Dari Stasiun Manggarai ke Stasiun Klender, perjalanan kereta berlangsung dengan lancar. Tidak ada gangguan sedikit pun yang terjadi di sepanjang jalan. Semua aman-aman saja. Namun, begitu kereta melanjutkan perjalanan menuju Stasiun Buaran, di tengah perjalanan, terjadi peristiwa yang bikin heboh.

Pasalnya, penumpang dari gerbong sebelah tiba-tiba berteriak bahwa telah terjadi kebakaran di dalam gerbong! Sontak hal itu menyebabkan kepanikan. Penumpang di gerbong sebelah jadi berlarian memasuki gerbong tempat saya berada.

Akibatnya sudah bisa ditebak. Para penumpang jadi saling berdesakan. Suara jerit histeris pun bergema di sepanjang gerbong. Penumpang yang panik ada yang sampai memecahkan kaca jendela. Oleh karena mengetahui sesuatu yang tidak beres, masinis kemudian menghentikan kereta.

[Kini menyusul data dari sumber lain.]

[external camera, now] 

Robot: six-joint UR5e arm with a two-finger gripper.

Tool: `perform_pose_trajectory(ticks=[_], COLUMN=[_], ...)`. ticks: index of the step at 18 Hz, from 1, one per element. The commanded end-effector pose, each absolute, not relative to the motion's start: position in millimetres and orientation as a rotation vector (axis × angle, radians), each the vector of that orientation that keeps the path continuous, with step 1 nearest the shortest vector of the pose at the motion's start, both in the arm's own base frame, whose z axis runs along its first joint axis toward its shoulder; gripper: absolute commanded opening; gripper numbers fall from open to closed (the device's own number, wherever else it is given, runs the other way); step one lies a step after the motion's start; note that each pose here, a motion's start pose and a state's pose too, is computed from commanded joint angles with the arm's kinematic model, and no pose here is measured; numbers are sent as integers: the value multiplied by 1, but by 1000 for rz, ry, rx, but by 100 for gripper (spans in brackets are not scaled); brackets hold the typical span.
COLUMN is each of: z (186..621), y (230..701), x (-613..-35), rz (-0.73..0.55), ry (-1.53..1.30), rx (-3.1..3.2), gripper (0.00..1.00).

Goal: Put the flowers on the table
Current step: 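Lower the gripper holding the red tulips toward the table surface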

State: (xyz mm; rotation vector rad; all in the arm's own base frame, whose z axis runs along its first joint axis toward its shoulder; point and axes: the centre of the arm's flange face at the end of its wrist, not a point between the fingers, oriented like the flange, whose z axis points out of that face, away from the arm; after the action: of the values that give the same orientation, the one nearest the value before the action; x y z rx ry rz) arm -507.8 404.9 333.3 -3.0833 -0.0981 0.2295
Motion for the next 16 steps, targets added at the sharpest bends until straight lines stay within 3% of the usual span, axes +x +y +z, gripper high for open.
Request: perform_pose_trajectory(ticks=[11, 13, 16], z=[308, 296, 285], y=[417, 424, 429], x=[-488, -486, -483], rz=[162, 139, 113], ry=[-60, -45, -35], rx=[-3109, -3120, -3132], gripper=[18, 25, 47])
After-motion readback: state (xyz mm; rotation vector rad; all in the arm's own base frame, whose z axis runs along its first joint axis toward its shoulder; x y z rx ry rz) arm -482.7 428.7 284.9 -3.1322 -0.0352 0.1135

Pintu kereta pun dibuka secara paksa, dan para penumpang melompat menyelamatkan diri.


Tak lama kemudian, petugas datang menyisir setiap gerbong. Satu per satu gerbong diperiksa dengan saksama. Namun demikian, ternyata tak ada tanda-tanda kebakaran di dalamnya! Semua kepanikan tadi ternyata cuma omong kosong!

Lewat pengeras suara, masinis kemudian menyatakan bahwa kereta aman. Ia meminta para penumpang segera naik kembali sebab kereta akan melanjutkan perjalanan.

Para penumpang yang sedang berdiri di bawah tampak bimbang. Sebagian memutuskan naik, sebagian lagi tidak. Mereka tampaknya masih trauma. Makanya, mereka kemudian memilih moda transportasi lain ke tempat tujuan.

Oleh karena situasi aman terkendali, saya ikut naik bersama penumpang lain. Saya mengamati situasi di dalam gerbong cukup kacau. Smartphone ada yang beramburan di lantai, entah punya siapa. Lubang menganga tampak di permukaan jendela yang dipecahkan. Kepanikan telah menyebabkan orang-orang bertindak ekstrem!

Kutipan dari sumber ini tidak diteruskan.